* **TASK DESCRIPTION**
Because the images are not wanted, restate every line below word for word without them.

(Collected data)
┌──
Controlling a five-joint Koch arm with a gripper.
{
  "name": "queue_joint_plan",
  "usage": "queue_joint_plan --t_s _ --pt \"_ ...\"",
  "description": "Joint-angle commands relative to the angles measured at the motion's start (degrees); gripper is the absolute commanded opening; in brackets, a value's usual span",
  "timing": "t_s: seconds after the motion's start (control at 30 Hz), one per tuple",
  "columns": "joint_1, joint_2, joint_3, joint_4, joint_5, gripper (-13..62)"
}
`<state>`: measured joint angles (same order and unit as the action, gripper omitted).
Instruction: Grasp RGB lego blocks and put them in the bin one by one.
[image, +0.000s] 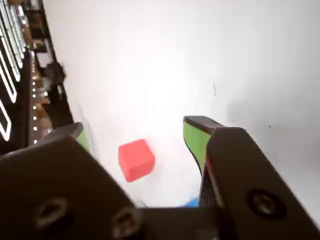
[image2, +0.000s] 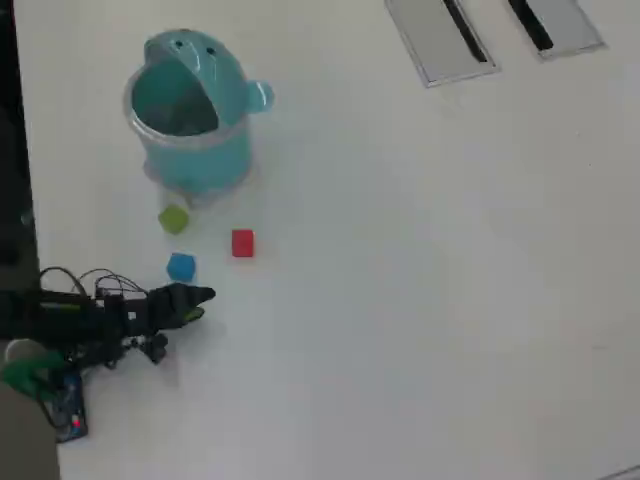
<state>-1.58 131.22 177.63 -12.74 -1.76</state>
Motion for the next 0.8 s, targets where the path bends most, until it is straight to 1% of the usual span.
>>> queue_joint_plan --t_s 0.0,0.47,0.77 --pt "-0.26 3.43 4.13 -0.18 -0.70 34.5" --pt "-0.18 3.69 3.69 -1.41 -2.64 34.1" --pt "0.18 3.87 3.43 -6.86 -9.49 33.0"
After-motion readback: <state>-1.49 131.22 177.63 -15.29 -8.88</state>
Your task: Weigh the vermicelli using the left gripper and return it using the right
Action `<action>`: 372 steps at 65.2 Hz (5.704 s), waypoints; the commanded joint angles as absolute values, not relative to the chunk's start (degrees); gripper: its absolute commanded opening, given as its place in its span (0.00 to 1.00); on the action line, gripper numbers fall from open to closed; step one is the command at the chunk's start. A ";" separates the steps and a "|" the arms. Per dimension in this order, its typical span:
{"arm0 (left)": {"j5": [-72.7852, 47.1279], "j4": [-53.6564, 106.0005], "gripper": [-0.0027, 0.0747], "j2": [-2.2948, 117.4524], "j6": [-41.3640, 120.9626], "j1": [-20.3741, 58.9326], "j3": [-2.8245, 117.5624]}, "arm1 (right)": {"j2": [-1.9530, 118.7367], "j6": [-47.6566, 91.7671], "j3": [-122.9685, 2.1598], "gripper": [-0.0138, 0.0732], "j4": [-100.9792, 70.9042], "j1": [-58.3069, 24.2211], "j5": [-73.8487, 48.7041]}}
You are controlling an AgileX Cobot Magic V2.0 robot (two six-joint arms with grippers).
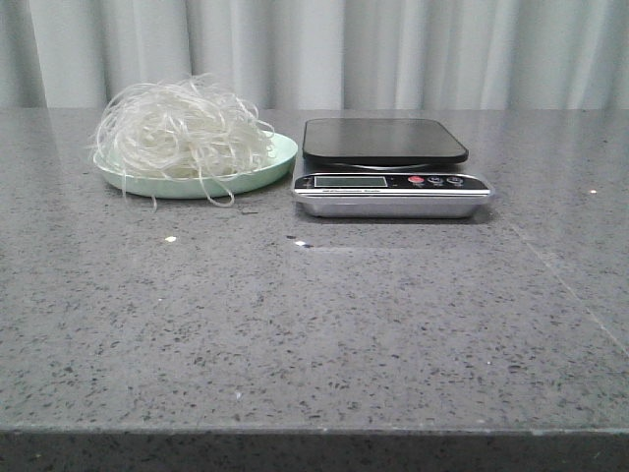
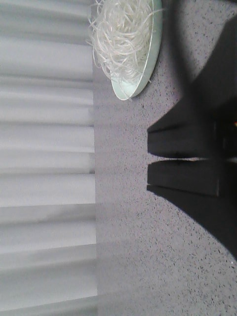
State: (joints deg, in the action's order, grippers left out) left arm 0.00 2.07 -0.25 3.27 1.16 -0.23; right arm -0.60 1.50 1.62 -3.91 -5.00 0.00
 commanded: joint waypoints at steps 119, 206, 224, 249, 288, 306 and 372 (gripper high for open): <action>-18.96 10.88 0.88 59.36 5.73 17.22 54.79 | -1.46 1.88 1.14 0.37 -3.87 -4.80 4.88; -52.92 14.16 0.21 103.56 4.10 20.82 106.38 | -1.46 1.88 1.14 0.37 -3.87 -4.80 4.88; -50.15 15.64 0.20 106.39 4.59 29.02 119.19 | -1.46 1.88 1.14 0.37 -3.87 -4.80 4.88; -51.12 16.98 0.41 115.72 4.48 31.88 120.45 | -1.46 1.88 1.14 0.37 -3.87 -4.80 4.88; -57.94 13.05 0.84 105.80 4.81 28.47 126.15 | -1.46 1.88 1.14 0.37 -3.87 -4.80 4.88; -53.43 8.24 0.67 88.27 6.19 24.61 109.93 | -1.46 1.88 1.14 0.37 -3.87 -4.80 4.88; -19.18 9.01 0.20 13.43 6.27 22.79 24.87 | -1.46 1.88 1.14 0.37 -3.87 -4.80 4.88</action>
State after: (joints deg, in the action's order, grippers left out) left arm -26.63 7.50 17.12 6.16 22.89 26.77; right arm -0.65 1.50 1.62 -3.91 -5.00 0.00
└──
* **ANSWER SECTION**
Controlling a five-joint Koch arm with a gripper.
{
  "name": "queue_joint_plan",
  "usage": "queue_joint_plan --t_s _ --pt \"_ ...\"",
  "description": "Joint-angle commands relative to the angles measured at the motion's start (degrees); gripper is the absolute commanded opening; in brackets, a value's usual span",
  "timing": "t_s: seconds after the motion's start (control at 30 Hz), one per tuple",
  "columns": "joint_1, joint_2, joint_3, joint_4, joint_5, gripper (-13..62)"
}
`<state>`: measured joint angles (same order and unit as the action, gripper omitted).
Instruction: Grasp RGB lego blocks and put them in the bin one by one.
[image, +0.000s] 
[image2, +0.000s] 
<state>-1.58 131.22 177.63 -12.74 -1.76</state>
Motion for the next 0.8 s, targets where the path bends most, until it is straight to 1% of the usual span.
>>> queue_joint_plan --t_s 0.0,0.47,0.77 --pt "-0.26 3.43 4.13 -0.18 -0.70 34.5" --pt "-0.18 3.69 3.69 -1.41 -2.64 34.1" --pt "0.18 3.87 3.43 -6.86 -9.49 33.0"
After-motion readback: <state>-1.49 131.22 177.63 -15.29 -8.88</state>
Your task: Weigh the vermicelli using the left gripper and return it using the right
Action `<action>`: 372 steps at 65.2 Hz (5.704 s), waypoints; the commanded joint angles as absolute values, not relative to the chunk's start (degrees); gripper: its absolute commanded opening, given as its place in its span (0.00 to 1.00); on the action line, gripper numbers fall from open to closed; step one is the command at the chunk's start. A ";" separates the steps and a "|" the arms. Per dimension in this order, its typical span:
{"arm0 (left)": {"j5": [-72.7852, 47.1279], "j4": [-53.6564, 106.0005], "gripper": [-0.0027, 0.0747], "j2": [-2.2948, 117.4524], "j6": [-41.3640, 120.9626], "j1": [-20.3741, 58.9326], "j3": [-2.8245, 117.5624]}, "arm1 (right)": {"j2": [-1.9530, 118.7367], "j6": [-47.6566, 91.7671], "j3": [-122.9685, 2.1598], "gripper": [-0.0138, 0.0732], "j4": [-100.9792, 70.9042], "j1": [-58.3069, 24.2211], "j5": [-73.8487, 48.7041]}}
You are controlling an AgileX Cobot Magic V2.0 robot (two six-joint arms with grippers).
State: (joints deg, in the action's order, grippers left out) left arm 0.00 2.07 -0.25 3.27 1.16 -0.23; right arm -0.60 1.50 1.62 -3.91 -5.00 0.00
 commanded: joint waypoints at steps 119, 206, 224, 249, 288, 306 and 372 (gripper high for open): <action>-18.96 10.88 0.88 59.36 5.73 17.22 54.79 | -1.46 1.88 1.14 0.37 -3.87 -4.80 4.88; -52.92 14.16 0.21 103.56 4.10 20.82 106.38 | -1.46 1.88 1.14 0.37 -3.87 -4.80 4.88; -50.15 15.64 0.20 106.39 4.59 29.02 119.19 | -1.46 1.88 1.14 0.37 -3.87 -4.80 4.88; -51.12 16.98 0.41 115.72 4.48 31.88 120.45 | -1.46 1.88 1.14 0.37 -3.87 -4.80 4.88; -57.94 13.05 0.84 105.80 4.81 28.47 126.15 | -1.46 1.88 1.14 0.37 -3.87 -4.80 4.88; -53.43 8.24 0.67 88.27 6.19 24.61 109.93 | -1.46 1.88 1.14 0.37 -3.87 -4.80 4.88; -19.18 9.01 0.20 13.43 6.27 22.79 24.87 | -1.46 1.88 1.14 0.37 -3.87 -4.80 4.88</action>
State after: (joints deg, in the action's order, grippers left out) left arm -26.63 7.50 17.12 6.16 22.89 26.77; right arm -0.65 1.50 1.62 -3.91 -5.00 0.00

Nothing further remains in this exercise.